## 9.4 Parallel and Multiprocessor Architectures

- Single processor limitations
  - Heat and electromagnetic interference limit chip transistor density.
  - Speed of light – signals cannot be transmitted faster than the speed of light.
  - Economics – It may be possible to incrementally improve processor performance but who will pay for it.
- Single processor limitations are a motivation for parallelism involving multiple processors
- Parallel processor limitations
  - Given  $n$  processors running in parallel, perfect speedup would imply that computational job could complete in  $\frac{1}{n}$  time, leading to an  $n$ -fold increase in power (or a run-time decrease by a factor of  $n$ .)

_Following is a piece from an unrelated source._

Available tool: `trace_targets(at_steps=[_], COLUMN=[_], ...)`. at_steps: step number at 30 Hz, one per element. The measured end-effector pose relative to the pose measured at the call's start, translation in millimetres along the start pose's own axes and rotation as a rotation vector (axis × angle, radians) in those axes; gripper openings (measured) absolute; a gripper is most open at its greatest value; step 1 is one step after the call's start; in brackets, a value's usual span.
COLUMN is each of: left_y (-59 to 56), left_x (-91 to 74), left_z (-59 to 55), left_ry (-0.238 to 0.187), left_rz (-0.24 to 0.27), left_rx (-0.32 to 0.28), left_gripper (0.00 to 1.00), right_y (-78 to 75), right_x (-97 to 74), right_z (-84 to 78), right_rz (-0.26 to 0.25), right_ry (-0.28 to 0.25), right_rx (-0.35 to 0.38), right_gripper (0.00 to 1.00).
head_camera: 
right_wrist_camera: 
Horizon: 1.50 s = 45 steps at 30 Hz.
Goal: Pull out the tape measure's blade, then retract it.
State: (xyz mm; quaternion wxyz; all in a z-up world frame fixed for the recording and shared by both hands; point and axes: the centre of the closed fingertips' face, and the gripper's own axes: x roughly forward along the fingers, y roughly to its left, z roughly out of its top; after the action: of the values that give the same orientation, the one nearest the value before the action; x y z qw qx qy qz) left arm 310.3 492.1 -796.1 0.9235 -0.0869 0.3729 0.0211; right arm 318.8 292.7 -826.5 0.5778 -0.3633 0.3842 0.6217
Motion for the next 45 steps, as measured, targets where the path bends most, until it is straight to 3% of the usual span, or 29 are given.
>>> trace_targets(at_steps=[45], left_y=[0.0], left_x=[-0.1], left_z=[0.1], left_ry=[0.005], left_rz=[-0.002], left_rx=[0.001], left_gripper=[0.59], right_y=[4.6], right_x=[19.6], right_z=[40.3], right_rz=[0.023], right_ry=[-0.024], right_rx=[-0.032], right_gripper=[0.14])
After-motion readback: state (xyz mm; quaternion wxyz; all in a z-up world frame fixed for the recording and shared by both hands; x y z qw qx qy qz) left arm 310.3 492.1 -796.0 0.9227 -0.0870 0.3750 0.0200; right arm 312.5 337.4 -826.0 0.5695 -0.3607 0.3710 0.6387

  - At best, parallel processing results in linear speedup in the number of processors.
  - Perfect speedup is not possible by Amdahl's law because the slower component will dominate.
  - Inherent serialization of work prohibits perfect parallelization.

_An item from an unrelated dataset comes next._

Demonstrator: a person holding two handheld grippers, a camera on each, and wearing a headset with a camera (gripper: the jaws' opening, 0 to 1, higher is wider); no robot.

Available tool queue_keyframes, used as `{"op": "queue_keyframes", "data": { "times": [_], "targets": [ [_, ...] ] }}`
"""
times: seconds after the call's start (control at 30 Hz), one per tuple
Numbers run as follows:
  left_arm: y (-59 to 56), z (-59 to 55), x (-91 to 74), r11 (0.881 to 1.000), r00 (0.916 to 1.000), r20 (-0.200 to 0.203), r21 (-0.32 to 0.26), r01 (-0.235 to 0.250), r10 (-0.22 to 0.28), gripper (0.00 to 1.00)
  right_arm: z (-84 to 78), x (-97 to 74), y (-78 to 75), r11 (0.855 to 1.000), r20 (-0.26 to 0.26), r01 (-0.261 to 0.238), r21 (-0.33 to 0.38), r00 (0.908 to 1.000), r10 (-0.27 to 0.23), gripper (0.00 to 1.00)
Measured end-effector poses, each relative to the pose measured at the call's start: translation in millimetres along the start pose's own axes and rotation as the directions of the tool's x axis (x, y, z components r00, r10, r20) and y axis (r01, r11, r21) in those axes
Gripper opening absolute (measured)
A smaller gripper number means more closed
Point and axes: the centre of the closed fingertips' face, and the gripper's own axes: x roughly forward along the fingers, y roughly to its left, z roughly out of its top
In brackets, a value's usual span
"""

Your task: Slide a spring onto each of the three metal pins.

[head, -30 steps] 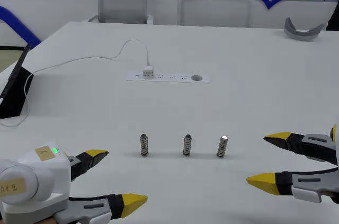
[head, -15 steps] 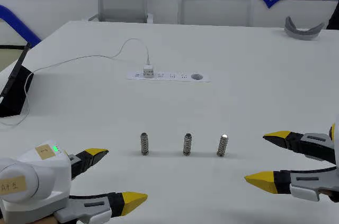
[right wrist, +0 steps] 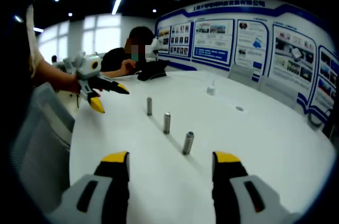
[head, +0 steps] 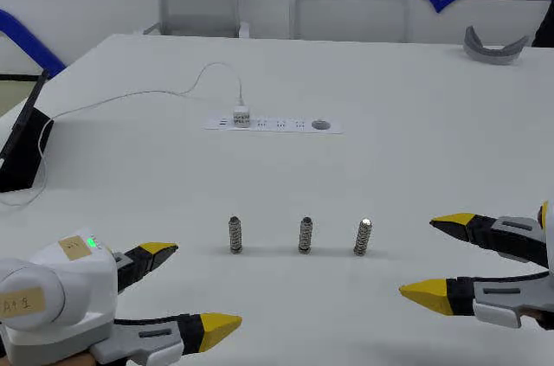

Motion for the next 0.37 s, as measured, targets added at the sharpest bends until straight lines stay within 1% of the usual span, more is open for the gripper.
{"op": "queue_keyframes", "data": {
  "times": [0.37],
  "targets": [
    [0.6, 1.0, 1.0, 1.000, 1.0000, 0.002, 0.001, 0.003, -0.003, 0.78, 1.3, -0.3, 0.2, 1.000, 0.003, 0.003, 0.001, 1.0000, -0.003, 0.65]
  ]
}}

  - The greater the sequential processing, the less cost-effective it is to employ a multiprocessing parallel architecture.
  - Most algorithms and existing code are inherently sequential, making the application of parallel processing limited to a narrow group of specially programmed applications.
  -

### 9.4.1 Superscalar and VLIW

- Superscalar and Very Long Instruction Word (VLIW) architectures exhibit **instruction-level parallelism**.

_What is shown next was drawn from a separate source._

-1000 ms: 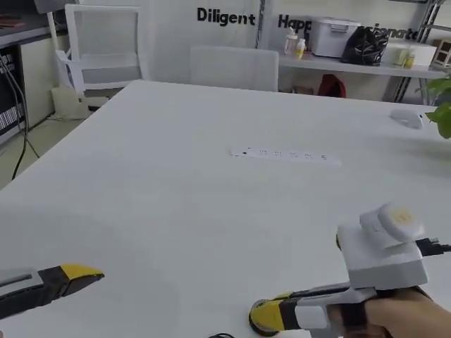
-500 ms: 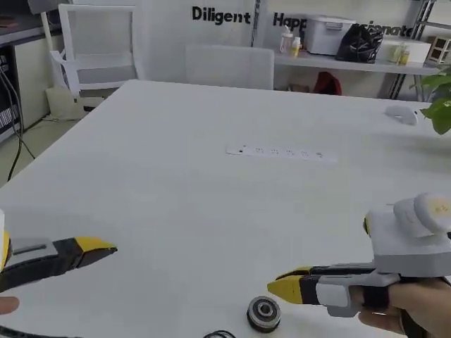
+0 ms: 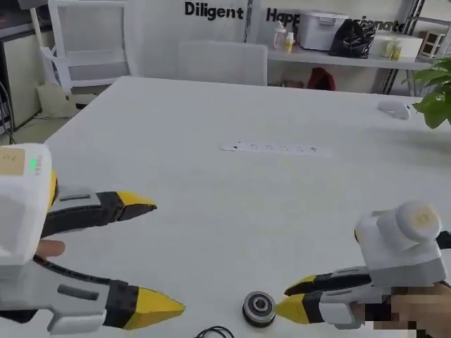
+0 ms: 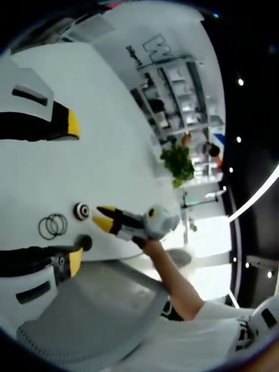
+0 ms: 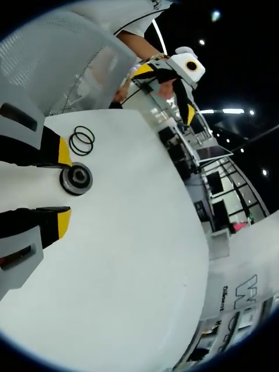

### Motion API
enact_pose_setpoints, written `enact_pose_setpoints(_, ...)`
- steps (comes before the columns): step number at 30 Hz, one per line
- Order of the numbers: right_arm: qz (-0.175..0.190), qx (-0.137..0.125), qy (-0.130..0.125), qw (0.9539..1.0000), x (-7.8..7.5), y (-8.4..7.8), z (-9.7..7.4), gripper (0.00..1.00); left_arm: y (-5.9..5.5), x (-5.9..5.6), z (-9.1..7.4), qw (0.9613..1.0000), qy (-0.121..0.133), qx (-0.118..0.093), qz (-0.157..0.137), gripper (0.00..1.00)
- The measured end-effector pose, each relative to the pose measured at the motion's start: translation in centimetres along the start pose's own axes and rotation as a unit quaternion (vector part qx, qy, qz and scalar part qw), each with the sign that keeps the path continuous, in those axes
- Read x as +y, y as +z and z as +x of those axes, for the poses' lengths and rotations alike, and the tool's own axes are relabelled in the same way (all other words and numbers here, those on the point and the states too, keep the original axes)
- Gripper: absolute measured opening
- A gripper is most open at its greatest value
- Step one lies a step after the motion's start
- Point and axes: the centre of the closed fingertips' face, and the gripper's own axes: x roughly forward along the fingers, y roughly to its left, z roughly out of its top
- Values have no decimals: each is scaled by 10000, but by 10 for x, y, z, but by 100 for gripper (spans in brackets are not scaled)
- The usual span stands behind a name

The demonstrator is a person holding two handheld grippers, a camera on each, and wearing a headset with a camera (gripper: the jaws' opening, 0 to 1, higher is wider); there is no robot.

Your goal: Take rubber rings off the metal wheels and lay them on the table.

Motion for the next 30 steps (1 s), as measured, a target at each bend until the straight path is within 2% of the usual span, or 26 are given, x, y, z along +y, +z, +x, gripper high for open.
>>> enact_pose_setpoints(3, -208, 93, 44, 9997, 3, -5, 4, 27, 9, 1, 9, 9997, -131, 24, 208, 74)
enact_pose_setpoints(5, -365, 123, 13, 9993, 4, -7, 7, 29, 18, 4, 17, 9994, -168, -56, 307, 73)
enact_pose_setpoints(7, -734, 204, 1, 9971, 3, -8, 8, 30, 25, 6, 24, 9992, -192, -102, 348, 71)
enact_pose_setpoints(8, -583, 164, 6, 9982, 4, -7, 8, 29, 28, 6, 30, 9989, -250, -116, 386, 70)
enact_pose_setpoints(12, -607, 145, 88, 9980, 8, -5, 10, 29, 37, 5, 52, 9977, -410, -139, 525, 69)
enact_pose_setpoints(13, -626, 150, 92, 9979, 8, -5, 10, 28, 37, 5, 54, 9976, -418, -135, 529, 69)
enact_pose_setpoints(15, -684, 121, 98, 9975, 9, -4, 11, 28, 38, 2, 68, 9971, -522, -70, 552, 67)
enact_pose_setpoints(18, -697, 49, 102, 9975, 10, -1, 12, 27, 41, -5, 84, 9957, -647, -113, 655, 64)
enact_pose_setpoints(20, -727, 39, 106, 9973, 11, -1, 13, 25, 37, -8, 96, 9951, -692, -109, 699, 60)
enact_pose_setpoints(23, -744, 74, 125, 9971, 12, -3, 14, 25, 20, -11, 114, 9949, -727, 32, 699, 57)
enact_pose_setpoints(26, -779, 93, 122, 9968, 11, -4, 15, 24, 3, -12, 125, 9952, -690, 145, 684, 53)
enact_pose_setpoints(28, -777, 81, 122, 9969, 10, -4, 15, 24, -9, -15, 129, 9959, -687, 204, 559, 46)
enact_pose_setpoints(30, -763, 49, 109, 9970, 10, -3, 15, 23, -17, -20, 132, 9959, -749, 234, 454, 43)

- Recall that pipelining divides the fetch-decode-execute cycle into stages that each carry out a small part of the process on a set of instructions.
- Ideally, an instruction exits the pipeline during each tick of the clock.
- *Superpipelining* occurs when a pipeline has stages that require less than half a clock cycle to complete.
- The pipeline is equipped with a separate clock running at a frequency that is at least double that of the main system clock.
- Superpipelining is only one aspect of superscalar design.
- Superscalar architectures include multiple execution units such as specialized integer and floating-point adders and multipliers.
- A critical component of this architecture is the *instruction fetch unit*, which can simultaneously retrieve several instructions from memory.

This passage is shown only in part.